> [Aim of the exercise]:
Your answer must be every line of the data that contains "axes".

> [Data section]:
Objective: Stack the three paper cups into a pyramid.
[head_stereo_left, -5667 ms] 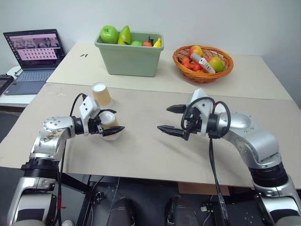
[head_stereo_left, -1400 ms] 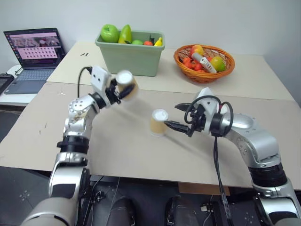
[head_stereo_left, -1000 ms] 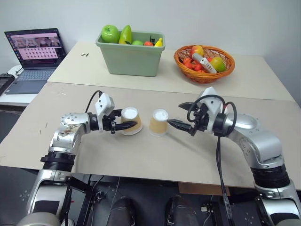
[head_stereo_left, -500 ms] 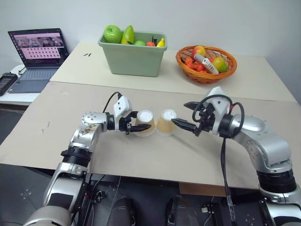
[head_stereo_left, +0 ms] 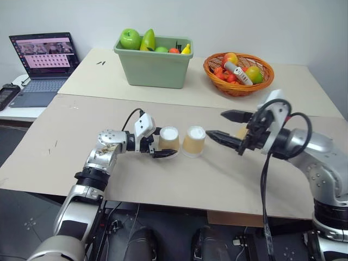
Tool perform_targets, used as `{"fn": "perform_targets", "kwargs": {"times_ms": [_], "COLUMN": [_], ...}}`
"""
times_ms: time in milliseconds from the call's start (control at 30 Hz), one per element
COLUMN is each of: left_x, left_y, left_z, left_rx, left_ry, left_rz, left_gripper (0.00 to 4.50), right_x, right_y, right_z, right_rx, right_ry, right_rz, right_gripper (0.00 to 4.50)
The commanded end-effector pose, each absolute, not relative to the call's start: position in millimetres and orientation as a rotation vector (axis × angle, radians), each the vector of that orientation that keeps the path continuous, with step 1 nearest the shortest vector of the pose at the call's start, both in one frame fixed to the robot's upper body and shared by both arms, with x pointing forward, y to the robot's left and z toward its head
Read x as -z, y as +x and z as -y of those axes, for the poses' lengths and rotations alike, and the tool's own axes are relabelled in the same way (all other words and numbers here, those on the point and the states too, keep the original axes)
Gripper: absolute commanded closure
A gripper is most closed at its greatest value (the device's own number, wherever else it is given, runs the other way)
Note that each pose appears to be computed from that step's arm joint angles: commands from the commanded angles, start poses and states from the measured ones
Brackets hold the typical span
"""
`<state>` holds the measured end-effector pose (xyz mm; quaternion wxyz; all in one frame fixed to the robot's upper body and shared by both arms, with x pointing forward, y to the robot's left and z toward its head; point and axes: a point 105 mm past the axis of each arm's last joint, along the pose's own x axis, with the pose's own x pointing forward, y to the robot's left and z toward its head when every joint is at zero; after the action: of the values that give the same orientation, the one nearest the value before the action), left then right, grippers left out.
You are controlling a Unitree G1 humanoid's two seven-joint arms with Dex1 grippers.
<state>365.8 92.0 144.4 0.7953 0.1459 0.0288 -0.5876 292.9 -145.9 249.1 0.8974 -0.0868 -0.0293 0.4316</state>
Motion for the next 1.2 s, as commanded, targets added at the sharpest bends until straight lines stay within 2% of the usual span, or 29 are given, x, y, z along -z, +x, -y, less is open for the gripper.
{"fn": "perform_targets", "kwargs": {"times_ms": [33,200,400,667,967,1200], "left_x": [-174.4,-194.1,-228.3,-244.9,-246.0,-244.8], "left_y": [357.4,330.3,306.2,294.6,293.2,292.5], "left_z": [-100.7,-118.3,-125.7,-123.9,-121.2,-119.5], "left_rx": [1.268,1.297,1.283,1.254,1.235,1.233], "left_ry": [0.326,0.334,0.314,0.311,0.312,0.316], "left_rz": [0.018,-0.001,0.028,0.053,0.057,0.055], "left_gripper": [0.05,0.05,0.05,0.05,0.05,0.05], "right_x": [-260.2,-241.2,-191.3,-173.5,-187.5,-197.0], "right_y": [286.0,285.3,313.5,350.9,373.3,378.6], "right_z": [173.2,215.7,273.8,254.8,244.8,242.0], "right_rx": [-0.827,-0.712,-0.413,-0.444,-0.457,-0.462], "right_ry": [-0.209,-0.261,-0.411,-0.335,-0.270,-0.185], "right_rz": [0.072,-0.053,-0.284,-0.247,-0.170,-0.125], "right_gripper": [0.00,0.00,0.00,0.00,0.00,0.00]}}
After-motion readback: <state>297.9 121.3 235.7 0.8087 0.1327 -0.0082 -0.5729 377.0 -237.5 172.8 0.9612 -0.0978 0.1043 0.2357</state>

> [Written solution]:
Read x as -z, y as +x and z as -y of those axes, for the poses' lengths and rotations alike, and the tool's own axes are relabelled in the same way (all other words and numbers here, those on the point and the states too, keep the original axes)
`<state>` holds the measured end-effector pose (xyz mm; quaternion wxyz; all in one frame fixed to the robot's upper body and shared by both arms, with x pointing forward, y to the robot's left and z toward its head; point and axes: a point 105 mm past the axis of each arm's last joint, along the pose's own x axis, with the pose's own x pointing forward, y to the robot's left and z toward its head when every joint is at zero; after the action: of the values that give the same orientation, the one nearest the value before the action), left then right, grippers left out.

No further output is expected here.